Para que se supiese por qué voy a pegarme un buen tirito en la sien —pensó Rafael Marco— muy pocas horas antes de poner por obra su funesta resolución tendrían que estar dentro de mí, haberme seguido paso a paso, y sólo así se convencerían del incomprensible encarnizamiento y perseverancia con que me persigue la mala suerte.
Y además de estar dentro de mí tendrían ¡cómo les desprecio!, que poder comprender lo que no comprenden jamás: que no hay males grandes ni pequeños, que el mal y el bien lo creamos nosotros, y que si nos persiguen a pinchazos, es peor que si, de una vez, nos hincan un cuchillo bien afilado en la espalda, entre los dos omóplatos…
Así, capaces serían de reírse si se les contase, por ejemplo, mi jornada de ayer, ¡qué no ha sido de las peores! Desperté con la boca más amarga que hiel y el estómago revuelto. Fui a tomar mi dosis de magnesia efervescente, y se había acabado la víspera. Envié a la botica a mi criada. ¡Oh la responsabilidad que a mi criada le corresponde en mi botiquín! ¡Y me trajo limonada gaseosa! Salté de la cama, y, al hacerlo, resbalé arrastrando conmigo el alfombrín, y fui a dar contra la cómoda, haciéndome un chichón en la frente.
Se reveló el dolor de cabeza.… Es mi compañero acostumbrado, y ya parece que sin él no me entiendo. Me conozco a mí mismo. Vivo bajo la sensación continua de una especie de mareo de mar, la angustia del comienzo de las náuseas. Mientras me ponía un perro gordo sujeto con un pañuelo sobre el chichón, luchaba con el deseo de que una escoba me barriese por dentro, enérgicamente, el estómago…
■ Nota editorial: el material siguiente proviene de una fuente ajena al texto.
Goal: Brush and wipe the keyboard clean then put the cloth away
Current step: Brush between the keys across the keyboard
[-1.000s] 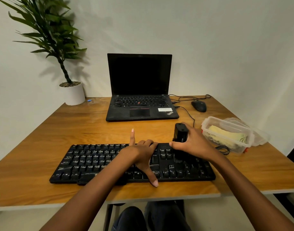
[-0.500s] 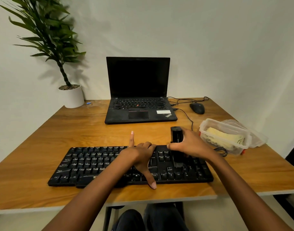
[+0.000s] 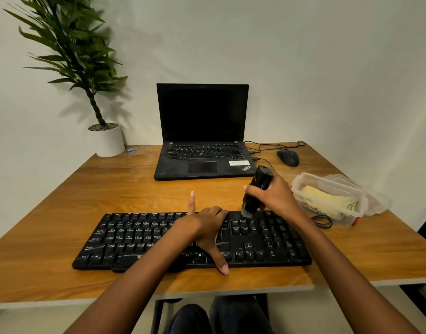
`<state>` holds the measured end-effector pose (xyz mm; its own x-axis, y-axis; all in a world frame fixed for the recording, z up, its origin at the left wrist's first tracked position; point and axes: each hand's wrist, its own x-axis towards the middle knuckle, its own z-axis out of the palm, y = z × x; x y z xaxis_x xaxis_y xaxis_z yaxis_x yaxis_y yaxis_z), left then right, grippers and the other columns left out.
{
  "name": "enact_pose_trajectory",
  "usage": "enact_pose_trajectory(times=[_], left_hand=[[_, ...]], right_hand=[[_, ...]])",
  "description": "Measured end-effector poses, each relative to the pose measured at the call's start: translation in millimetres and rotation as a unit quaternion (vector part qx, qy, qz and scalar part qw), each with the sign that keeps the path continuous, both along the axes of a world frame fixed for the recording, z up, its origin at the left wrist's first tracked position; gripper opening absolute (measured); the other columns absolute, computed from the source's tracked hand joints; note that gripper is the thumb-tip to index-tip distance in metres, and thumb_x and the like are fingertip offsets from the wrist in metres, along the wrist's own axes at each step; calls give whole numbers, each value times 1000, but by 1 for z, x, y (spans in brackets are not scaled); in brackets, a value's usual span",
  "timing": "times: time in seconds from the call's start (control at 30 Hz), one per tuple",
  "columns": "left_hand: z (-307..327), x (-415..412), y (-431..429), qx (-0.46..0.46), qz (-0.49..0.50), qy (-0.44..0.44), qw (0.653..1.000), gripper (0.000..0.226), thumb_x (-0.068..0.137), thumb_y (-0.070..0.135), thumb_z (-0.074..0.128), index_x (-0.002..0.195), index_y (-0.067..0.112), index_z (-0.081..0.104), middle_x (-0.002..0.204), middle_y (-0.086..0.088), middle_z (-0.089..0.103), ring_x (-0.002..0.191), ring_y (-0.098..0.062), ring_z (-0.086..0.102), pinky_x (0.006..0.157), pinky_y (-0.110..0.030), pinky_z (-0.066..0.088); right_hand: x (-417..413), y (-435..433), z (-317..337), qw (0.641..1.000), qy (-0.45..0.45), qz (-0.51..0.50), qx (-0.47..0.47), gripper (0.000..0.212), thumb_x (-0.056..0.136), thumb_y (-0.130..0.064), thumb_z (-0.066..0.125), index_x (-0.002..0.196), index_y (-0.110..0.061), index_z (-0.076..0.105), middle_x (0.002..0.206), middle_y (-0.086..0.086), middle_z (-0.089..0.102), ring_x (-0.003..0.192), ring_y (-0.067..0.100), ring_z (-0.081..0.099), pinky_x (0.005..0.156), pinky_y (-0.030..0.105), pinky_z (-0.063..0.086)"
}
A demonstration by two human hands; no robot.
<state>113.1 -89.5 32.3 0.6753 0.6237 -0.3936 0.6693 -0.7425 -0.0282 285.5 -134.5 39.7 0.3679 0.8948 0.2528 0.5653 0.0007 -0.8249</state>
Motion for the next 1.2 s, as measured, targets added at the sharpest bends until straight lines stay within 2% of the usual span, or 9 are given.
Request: enact_pose_trajectory(times=[0.17,0.27,0.33,0.5,0.63,0.77,0.93,1.03,1.2], left_hand=[[-1,0,0,7,0,1,1000,133,59,70,71,150,17,-8,159,-3,4,146,-23,1,93,-67,-31],[-1,0,-1,4,0,6,1000,132,60,70,71,150,17,-11,159,-3,2,146,-23,-1,95,-69,-28],[-1,0,-1,7,-2,3,1000,132,60,70,71,150,17,-10,159,-3,3,146,-23,1,96,-69,-27],[1,0,-2,-1,1,6,1000,131,61,69,71,150,15,-9,159,-3,1,146,-22,-2,98,-68,-25],[1,-1,-2,-4,2,5,1000,132,61,68,71,150,16,-10,159,-4,2,146,-22,-2,99,-67,-25],[0,0,-2,3,-1,9,1000,132,60,70,70,150,15,-10,159,-4,1,146,-23,-2,97,-68,-25],[1,-2,-3,-6,-3,-1,1000,131,60,68,72,150,16,-9,159,-4,2,146,-22,-1,99,-68,-24],[2,-1,-3,-9,-2,3,1000,132,60,67,72,150,15,-9,159,-4,0,146,-22,-2,101,-67,-23],[3,-3,-3,-17,-1,-4,1000,131,61,66,73,150,17,-9,159,-3,-1,146,-22,-3,103,-66,-21]], right_hand=[[-14,0,-15,997,-73,23,31,36,77,-29,72,100,-19,46,76,-11,55,69,2,53,56,8,39],[-16,-4,-19,993,-110,39,-21,36,74,-32,71,97,-22,45,76,-6,56,70,12,55,58,20,41],[-16,-6,-12,990,-107,67,-63,33,73,-30,72,95,-19,49,77,-4,56,71,12,54,57,22,41],[-14,-5,-12,993,-118,-6,21,38,74,-32,73,98,-19,47,74,-6,56,68,11,54,58,19,43],[-15,-11,-12,992,-99,61,-49,29,74,-27,73,89,-20,49,73,-7,54,66,8,52,53,14,38],[-8,-10,-10,994,-102,1,23,37,74,-32,74,97,-20,47,76,-8,55,70,7,52,57,13,37],[-13,-17,-11,993,-101,55,-29,35,73,-28,74,95,-20,48,76,-8,55,69,7,54,58,16,41],[-7,-12,-7,994,-104,8,20,39,73,-30,75,97,-20,46,75,-13,53,69,0,50,57,11,37],[-12,-17,-11,992,-99,73,-41,36,72,-28,76,94,-20,48,78,-6,57,74,12,56,62,22,45]])
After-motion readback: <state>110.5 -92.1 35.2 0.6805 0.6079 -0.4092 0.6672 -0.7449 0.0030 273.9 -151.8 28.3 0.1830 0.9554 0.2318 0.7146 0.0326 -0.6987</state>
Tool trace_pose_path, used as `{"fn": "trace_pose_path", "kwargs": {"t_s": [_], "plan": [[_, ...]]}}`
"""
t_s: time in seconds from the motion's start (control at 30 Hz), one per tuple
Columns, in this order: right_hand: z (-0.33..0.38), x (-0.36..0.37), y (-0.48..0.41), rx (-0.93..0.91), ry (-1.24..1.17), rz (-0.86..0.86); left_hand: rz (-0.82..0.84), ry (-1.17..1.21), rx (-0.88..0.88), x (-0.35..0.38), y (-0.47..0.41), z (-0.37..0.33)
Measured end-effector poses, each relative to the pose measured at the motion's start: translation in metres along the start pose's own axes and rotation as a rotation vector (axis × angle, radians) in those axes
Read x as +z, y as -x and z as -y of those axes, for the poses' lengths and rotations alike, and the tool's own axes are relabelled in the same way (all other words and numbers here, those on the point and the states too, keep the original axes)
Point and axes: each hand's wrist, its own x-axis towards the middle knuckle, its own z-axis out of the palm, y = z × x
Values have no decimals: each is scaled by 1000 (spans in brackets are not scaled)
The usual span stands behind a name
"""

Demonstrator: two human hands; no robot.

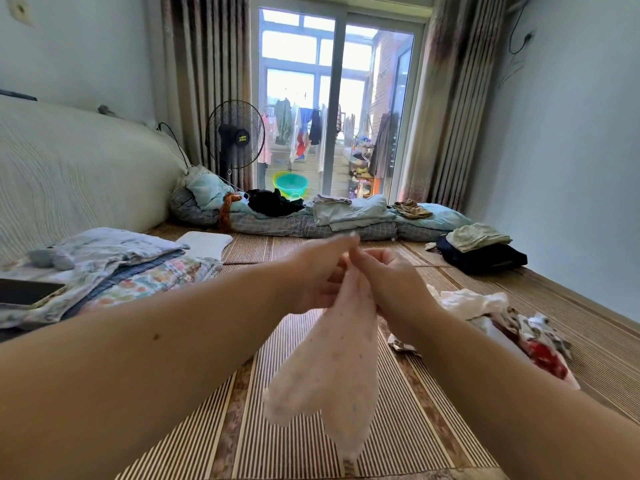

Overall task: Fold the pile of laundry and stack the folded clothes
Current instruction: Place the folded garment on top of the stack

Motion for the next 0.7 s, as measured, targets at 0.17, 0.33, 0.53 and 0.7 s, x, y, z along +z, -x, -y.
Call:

Al acercarme al lavabo, el jabón había desaparecido. Pascasia me trajo el suyo: era del más ordinario, y vi sobre él un pelo, y mejor diré una cerda, porque el pelo de Pascasia es zaino. Intenté peinarme, y una púa del peine, astillada, me arrancó dolorosamente un mechón. Quise rizarme el bigote, y me quemé el labio superior con la tenacilla. Cuente usted esto, y le dirán que son minucias tales que ni recordarse merecen. Pero yo sé que sufro, que sufro de un modo horrible. Una sola, será caso de risa. Tan seguidas, empalmadas, no hay mortal que las aguante.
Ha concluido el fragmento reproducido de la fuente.